### PROBLEM TO SOLVE:
Please repeat the entries below exactly as written, leaving out any images.

### RECORDS TO PROCESS:
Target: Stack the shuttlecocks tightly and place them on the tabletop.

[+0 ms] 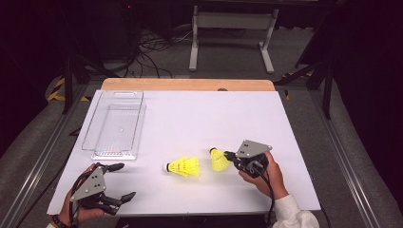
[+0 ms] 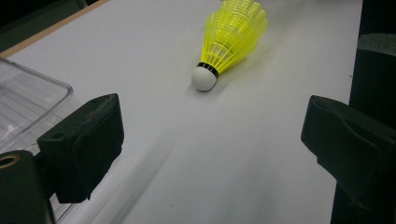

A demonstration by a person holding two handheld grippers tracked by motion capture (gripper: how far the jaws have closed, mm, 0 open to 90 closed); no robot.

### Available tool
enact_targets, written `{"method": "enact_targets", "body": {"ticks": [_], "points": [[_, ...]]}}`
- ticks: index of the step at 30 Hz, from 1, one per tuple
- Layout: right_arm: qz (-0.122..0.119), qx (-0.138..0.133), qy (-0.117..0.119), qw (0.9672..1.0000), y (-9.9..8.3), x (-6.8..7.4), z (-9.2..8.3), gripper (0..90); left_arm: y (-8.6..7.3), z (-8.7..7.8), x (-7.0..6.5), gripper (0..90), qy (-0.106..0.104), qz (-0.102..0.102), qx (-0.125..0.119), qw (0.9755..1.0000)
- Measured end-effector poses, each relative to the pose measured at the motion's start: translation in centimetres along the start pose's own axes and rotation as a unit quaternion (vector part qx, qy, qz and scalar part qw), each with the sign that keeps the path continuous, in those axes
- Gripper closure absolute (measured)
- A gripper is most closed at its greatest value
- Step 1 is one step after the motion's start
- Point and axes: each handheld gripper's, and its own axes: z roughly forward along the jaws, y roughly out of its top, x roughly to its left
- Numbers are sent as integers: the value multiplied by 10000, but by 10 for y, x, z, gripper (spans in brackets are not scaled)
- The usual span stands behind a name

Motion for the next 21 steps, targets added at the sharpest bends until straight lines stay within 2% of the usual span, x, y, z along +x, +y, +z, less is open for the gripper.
{"method": "enact_targets", "body": {"ticks": [7,9,16,21], "points": [[-149,15,425,9990,-3,15,1,900,0,0,-1,69,2,3,3,10000],[-177,7,466,9988,-2,16,2,900,0,0,-1,68,-1,9,6,10000],[-412,36,891,9952,0,29,20,900,0,0,-1,69,-6,28,10,10000],[-402,0,979,9944,1,29,29,899,0,0,0,69,3,33,13,10000]]}}
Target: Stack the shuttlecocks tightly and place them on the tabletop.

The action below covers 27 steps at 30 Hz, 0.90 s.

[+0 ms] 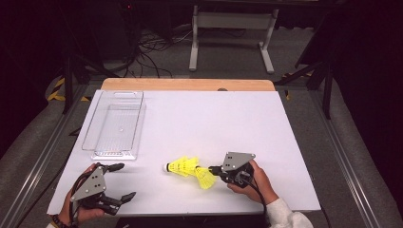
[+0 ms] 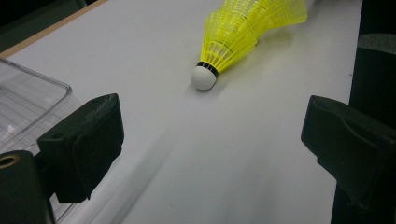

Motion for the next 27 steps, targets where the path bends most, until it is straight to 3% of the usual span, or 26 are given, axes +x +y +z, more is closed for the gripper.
{"method": "enact_targets", "body": {"ticks": [7,12,27], "points": [[-35,-43,-40,10000,3,-3,10,888,0,1,0,69,-9,-6,2,10000],[-57,25,-225,9997,5,-5,18,877,0,1,0,69,-16,8,13,10000],[-159,144,-475,9986,10,-11,43,817,-1,2,0,68,-45,1,36,10000]]}}
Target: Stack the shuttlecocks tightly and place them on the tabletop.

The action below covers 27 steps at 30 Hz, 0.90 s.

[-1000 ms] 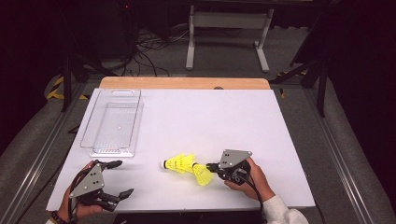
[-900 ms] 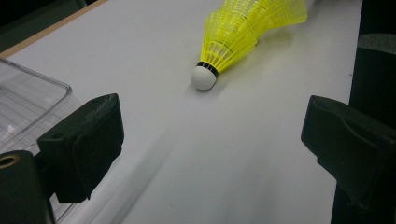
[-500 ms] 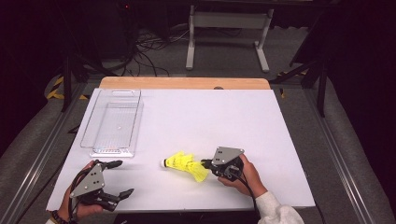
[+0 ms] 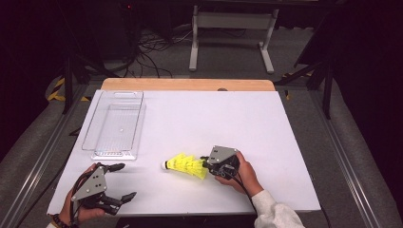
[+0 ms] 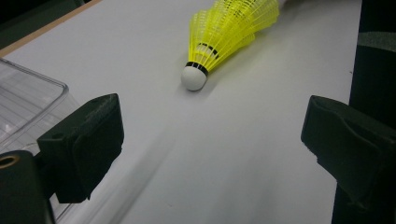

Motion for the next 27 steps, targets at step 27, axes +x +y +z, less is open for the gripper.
{"method": "enact_targets", "body": {"ticks": [27], "points": [[216,38,-508,9985,-3,-1,-20,458,1,-2,0,69,28,3,-38,10000]]}}
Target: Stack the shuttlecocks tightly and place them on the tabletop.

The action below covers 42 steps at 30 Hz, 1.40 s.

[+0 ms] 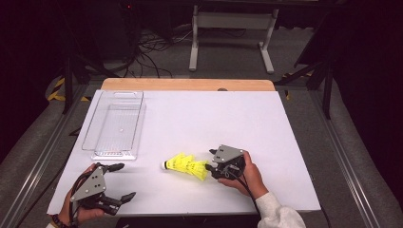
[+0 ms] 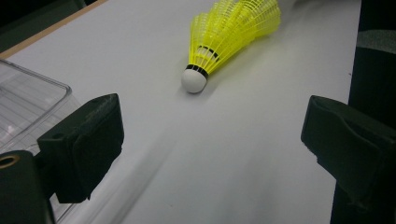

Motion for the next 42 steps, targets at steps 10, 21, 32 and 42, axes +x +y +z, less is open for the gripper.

### ANSWER TO THE PROBLEM:
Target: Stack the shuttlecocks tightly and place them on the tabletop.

[+0 ms] 
[+0 ms] 

A demonstration by a person holding two handheld grippers tracked by motion capture (gripper: how far the jaws have closed, mm, 0 open to 90 closed); no robot.

### Available tool
enact_targets, written `{"method": "enact_targets", "body": {"ticks": [_], "points": [[_, ...]]}}`
- ticks: index of the step at 30 Hz, from 1, one per tuple
- Layout: right_arm: qz (-0.122..0.119), qx (-0.138..0.133), qy (-0.117..0.119), qw (0.9672..1.0000), y (-9.9..8.3), x (-6.8..7.4), z (-9.2..8.3), gripper (0..90); left_arm: y (-8.6..7.3), z (-8.7..7.8), x (-7.0..6.5), gripper (0..90), qy (-0.106..0.104), qz (-0.102..0.102), qx (-0.125..0.119), qw (0.9755..1.0000)
- Measured end-effector poses, each relative to the pose measured at the motion's start: translation in centimetres along the start pose's own axes and rotation as a unit quaternion (vector part qx, qy, qz and scalar part qw), each with the sign that keeps the path continuous, in those axes
- Gripper closure absolute (measured)
- A gripper is most closed at its greatest value
- Step 1 is one step after the motion's start
- Point and axes: each handheld gripper's, and its own axes: z roughly forward along the jaws, y roughly out of its top, x roughly to its left
- Numbers are sent as integers: the value multiplied by 10000, but by 10 for y, x, z, gripper (spans in brackets are not scaled)
- The usual span stands behind a name

Motion for the next 21 steps, targets added at the sharpest bends until straight lines stay within 2% of the usual span, x, y, z along +x, +y, +z, less is open for the gripper.
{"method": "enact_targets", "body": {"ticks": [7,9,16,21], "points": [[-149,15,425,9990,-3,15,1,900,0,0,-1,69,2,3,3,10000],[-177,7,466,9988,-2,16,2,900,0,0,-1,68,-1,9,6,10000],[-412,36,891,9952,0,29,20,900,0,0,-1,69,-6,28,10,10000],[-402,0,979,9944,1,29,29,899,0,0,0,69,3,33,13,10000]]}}
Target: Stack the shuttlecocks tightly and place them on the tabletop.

The action below covers 27 steps at 30 Hz, 0.90 s.

[+0 ms] 
[+0 ms] 

Motion for the next 27 steps, targets where the path bends most, until it is straight to 3% of the usual span, or 26 are given, axes +x +y +z, more is closed for the gripper.
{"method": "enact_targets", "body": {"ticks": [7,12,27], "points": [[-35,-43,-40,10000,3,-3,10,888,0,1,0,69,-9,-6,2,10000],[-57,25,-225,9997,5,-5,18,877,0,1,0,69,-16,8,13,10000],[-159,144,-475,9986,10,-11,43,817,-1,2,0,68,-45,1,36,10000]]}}
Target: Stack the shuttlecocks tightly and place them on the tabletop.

The action below covers 27 steps at 30 Hz, 0.90 s.

[-1000 ms] 
[-900 ms] 
[-500 ms] 
[+0 ms] 
[+0 ms] 

Motion for the next 27 steps, targets at step 27, axes +x +y +z, less is open for the gripper.
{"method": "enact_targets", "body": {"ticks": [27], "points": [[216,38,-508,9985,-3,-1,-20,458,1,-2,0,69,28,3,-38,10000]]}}
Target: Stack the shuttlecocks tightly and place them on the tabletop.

The action below covers 42 steps at 30 Hz, 1.40 s.

[+0 ms] 
[+0 ms] 

Motion for the next 42 steps, targets at steps 10, 21, 32 and 42, axes +x +y +z, less is open for the gripper.

This exercise requires nothing more.